10) PATENT INDEMNITY: Seller warrants that the sale and/or use of the goods herein ordered will not infringe or contribute to the infringement of any domestic or foreign patent and agrees to defend, indemnify and forever hold harmless, Buyer, its agents, employees, or anyone selling or using any of said goods, from and against all suits, administrative proceedings, claims, losses, demands, damages, judgments, liabilities, interest, attorney’s fees, costs and expenses incidental thereto (including any cost of defense and attorney’s fees) of any kind or nature whatsoever for an alleged infringement of any such patent by reason of the sale or use of said goods. Buyer and all the parties sued shall have the right to employ counsel on their own behalf, who shall have the right to participate in the defense of any such suit, action, administrative proceeding or demand and whose fee and expenses shall be paid by the Seller. No specifications or specifications with respect to any part of all Orders shall constitute a warranty, expressed or implied, against any claims for infringement of patents, copyrights or trademarks and Buyer shall not be responsible to Seller as indemnitor or otherwise for or on account of any such claim or liability.

11) INSPECTION: All goods shall be received subject to Buyer’s rights of inspection and rejection. If rejected, materials will be held for disposition at expense and risk of the Seller. No goods returned as defective are to be replaced without a formal replacement order. Notwithstanding the foregoing if materials are defective, and supply or timing does not permit return or replacement, buyer shall have the option, following notification of Seller, to rework such goods at Seller’s expense. Payment for goods on all Orders shall not constitute acceptance thereof and is without prejudice to any inspection or count by Buyer and all claims that Buyer may have against Seller. Acceptance of merchandise by Buyer after inspection shall not release or discharge Seller’s liability in damages or other legal remedy for breach of promise or warranty, expressed or implied, with respect to merchandise ordered hereunder. Any payment for goods, supplies and/or services which are subsequently rejected shall be refunded by Seller immediately unless Seller corrects or replaces the rejected goods, supplies and/or services at Seller’s expense within ten (10) days after receipt of notice from Buyer specifying the reason for Buyer’s rejection.

12) TERMINATION AT BUYER’S OPTION: Buyer may terminate Orders in whole or in part at its convenience by written or telegraphic notice at any time. Seller’s termination claims shall be limited to the value of goods shipped and services rendered on the date of termination as well as the actual costs incurred by Seller required for the timely delivery of goods scheduled on all Orders. Notwithstanding the foregoing, if this Contract is a Sub-Contract, or if Seller is aware that Buyer is acquiring the goods, supplies and/or services to be passed on or delivered to one of the Buyer’s customers, and Buyer’s customer terminates its contract with Buyer, then Seller’s termination claim shall be limited by Buyer’s rights at termination under its agreement with its customer and by the amount actually recovered by Buyer from its customer in that instance.
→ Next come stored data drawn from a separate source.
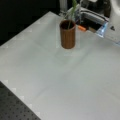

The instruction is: Flower insertion into a vase

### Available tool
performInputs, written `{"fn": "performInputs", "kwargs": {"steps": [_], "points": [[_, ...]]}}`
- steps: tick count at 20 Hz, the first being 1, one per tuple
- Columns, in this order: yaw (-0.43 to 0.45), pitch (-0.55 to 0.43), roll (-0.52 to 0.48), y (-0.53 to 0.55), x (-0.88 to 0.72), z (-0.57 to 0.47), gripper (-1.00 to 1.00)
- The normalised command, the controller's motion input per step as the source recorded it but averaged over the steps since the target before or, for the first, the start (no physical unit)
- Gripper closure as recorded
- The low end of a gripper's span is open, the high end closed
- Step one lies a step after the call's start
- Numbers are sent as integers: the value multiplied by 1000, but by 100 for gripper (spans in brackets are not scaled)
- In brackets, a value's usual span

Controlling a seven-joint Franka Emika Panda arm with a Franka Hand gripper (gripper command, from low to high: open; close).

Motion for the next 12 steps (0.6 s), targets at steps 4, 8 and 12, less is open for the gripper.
{"fn": "performInputs", "kwargs": {"steps": [4,8,12], "points": [[114,-94,-56,-85,-244,-93,100],[108,-61,-86,-26,-132,-80,100],[107,-53,-89,-33,-107,-72,100]]}}
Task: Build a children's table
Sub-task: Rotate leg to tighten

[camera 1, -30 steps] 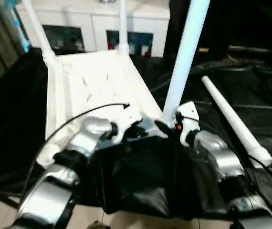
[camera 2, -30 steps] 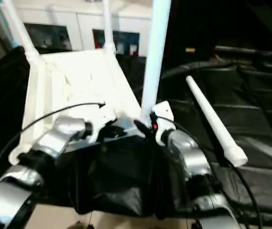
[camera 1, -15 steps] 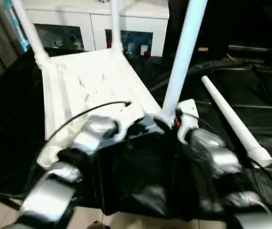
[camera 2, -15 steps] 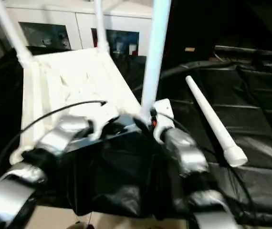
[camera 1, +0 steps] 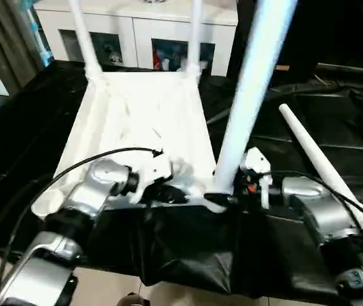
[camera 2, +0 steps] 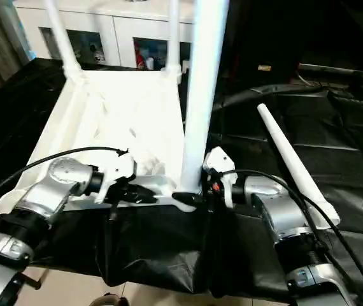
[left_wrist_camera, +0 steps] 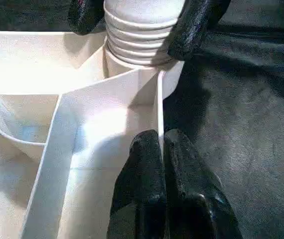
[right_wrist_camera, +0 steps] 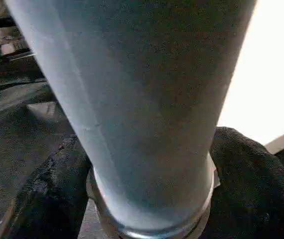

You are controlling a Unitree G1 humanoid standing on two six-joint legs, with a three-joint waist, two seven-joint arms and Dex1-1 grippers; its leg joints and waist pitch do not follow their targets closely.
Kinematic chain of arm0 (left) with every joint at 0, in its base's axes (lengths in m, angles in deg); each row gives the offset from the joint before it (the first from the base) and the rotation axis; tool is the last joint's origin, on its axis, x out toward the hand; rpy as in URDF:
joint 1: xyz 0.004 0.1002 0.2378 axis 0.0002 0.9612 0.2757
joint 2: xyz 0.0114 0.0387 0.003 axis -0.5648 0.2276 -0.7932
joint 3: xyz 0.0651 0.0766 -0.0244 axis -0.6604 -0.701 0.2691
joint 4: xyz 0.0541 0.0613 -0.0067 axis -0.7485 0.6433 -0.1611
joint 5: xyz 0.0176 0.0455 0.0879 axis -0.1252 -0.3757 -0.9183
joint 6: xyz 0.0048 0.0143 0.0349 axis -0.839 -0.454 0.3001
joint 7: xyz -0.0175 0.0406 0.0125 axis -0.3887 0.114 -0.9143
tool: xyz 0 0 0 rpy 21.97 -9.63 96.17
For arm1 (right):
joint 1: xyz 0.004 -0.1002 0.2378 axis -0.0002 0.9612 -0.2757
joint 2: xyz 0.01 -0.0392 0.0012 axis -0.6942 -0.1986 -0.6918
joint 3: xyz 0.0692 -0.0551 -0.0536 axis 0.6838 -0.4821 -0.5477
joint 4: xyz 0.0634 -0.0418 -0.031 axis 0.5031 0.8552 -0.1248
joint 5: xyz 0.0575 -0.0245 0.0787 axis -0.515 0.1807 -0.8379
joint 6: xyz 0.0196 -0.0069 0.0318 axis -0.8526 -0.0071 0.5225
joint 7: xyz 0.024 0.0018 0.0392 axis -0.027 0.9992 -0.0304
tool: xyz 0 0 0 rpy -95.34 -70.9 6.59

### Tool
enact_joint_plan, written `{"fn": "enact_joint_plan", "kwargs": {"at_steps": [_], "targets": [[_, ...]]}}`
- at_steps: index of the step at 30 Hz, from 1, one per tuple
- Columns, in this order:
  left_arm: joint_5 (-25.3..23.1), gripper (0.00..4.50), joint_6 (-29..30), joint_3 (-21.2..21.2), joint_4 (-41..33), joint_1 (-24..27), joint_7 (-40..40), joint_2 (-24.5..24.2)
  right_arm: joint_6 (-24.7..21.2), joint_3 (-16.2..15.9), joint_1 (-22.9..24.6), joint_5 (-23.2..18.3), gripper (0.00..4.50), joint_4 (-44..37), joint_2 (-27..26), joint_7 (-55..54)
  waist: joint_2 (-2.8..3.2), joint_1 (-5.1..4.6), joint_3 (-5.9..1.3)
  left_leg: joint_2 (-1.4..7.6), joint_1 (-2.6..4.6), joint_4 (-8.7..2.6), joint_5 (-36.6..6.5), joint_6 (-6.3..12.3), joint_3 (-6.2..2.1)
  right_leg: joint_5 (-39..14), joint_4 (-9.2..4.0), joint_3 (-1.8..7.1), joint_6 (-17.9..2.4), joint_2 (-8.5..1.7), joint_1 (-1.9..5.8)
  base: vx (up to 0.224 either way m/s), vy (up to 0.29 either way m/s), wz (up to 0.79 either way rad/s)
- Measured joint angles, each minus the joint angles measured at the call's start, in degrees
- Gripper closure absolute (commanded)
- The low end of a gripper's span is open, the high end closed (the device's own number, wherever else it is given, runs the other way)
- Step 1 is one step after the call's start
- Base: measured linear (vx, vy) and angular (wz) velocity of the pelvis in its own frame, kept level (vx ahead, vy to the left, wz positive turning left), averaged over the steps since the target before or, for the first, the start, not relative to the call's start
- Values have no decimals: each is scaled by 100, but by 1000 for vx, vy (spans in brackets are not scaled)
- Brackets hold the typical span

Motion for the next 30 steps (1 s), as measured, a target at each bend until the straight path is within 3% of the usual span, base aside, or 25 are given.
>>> {"fn": "enact_joint_plan", "kwargs": {"at_steps": [5,12,18,22,30], "targets": [[23,450,0,0,-3,2,50,-27,-86,-41,0,-72,159,-26,-24,93,-1,2,1,0,-3,-1,0,0,0,0,0,-1,0,0,-3,0,0,0],[-23,450,-2,0,16,4,-96,11,-167,-17,64,-33,175,-99,-73,-102,-1,3,1,0,-2,1,0,0,0,0,1,0,0,0,-2,0,0,0],[-317,450,124,107,711,-396,-1525,563,-137,426,-231,254,176,595,-777,-2109,-5,-129,-2,-4,7,31,1,-2,-3,-9,11,13,16,0,6,0,0,0],[-479,450,400,146,1191,-745,-2603,1137,-162,902,-460,346,177,1000,-1335,-3648,-8,-150,-4,-8,8,36,2,-1,-2,-8,-3,21,15,-1,13,0,0,0],[-540,450,463,231,1531,-968,-3057,1412,226,1085,-672,520,177,1419,-1692,-4526,1,-141,-10,-9,9,25,0,0,-4,8,-4,15,-9,-1,19,0,0,0]]}}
In no event shall Buyer be liable for anticipated profits or for incidental or consequential damages, nor for damages due to negligence. Seller shall submit to Buyer a termination claim in the form specified by Buyer setting forth the amounts proposed to be due to Seller within thirty (30) days of accounting principles. In any event, Buyer shall not be liable for any termination claims submitted more than ninety (90) days from date of termination. This clause shall not apply in the event of Buyer’s cancellation of any Orders pursuant to Clause 11 of these Terms and Conditions.

13) CANCELLATION FOR DEFAULT: If Seller fails (i) to deliver goods or to perform services at the time specified herein or any extension thereof authorized by Buyer in writing, or (ii) to comply with any other provision of all Orders, and does not cure such failure at the Seller’s expense within a period of ten (10) days (or such longer period as Buyer may authorize in writing) after receipt of notice from Buyer specifying such failure, Buyer may, by written notice of default to Seller, cancel the whole or any part of the goods and services ordered without liability except for substitution for those then due from Seller and Seller shall pay Buyer any increase in cost above the Order price incurred by Buyer thereby. Provided, however, that with respect to finished, in-process or otherwise unfinished work. Form PUR-745; Rev 4; 11/2/2017 Buyer shall have the right to take full title to and possession of all or part of such work immediately upon notice to Seller of its intent to do so, regardless of whether or not final price terms have been agreed upon. If after notice of default under this clause, it is determined that Seller was not in default, work affected by the cancellation shall be deemed terminated pursuant to Clause 10 above and the right and obligation of the parties shall be governed by such clause.

14) ASSIGNMENT: Seller shall not assign any Orders nor delegate its performance hereunder without the written consent of Buyer’s authorized representative.

15) REMEDIES: The individual remedies reserved in all Orders shall be cumulative and additional to any other further remedies provided in law or equity or in all Orders. No waiver of any breach of any provisions of all Orders shall constitute a waiver of any other breach or of such provision.

16) BUYER’S PROPERTY: Unless otherwise agreed in writing, all supplies, materials, tools and equipment of every description furnished or paid for by Buyer shall remain the property of Buyer. Such property shall be deemed to be personal and shall at all times be properly stored and maintained by Seller on its premises separate and apart from Seller’s property or that of any third party, it shall be marked “Property of Titanium Processing Center Company” by Seller and shall not be used except for work performed for Buyer. Seller shall bear the risk of loss or of damage to such property and shall, at its expense, insure all such property for the replacement value thereof against loss or damage of any kind, with loss payable to Buyer. Immediately, upon Buyer’s request, such property shall be properly prepared for shipment as specified by Buyer, and delivered in good condition.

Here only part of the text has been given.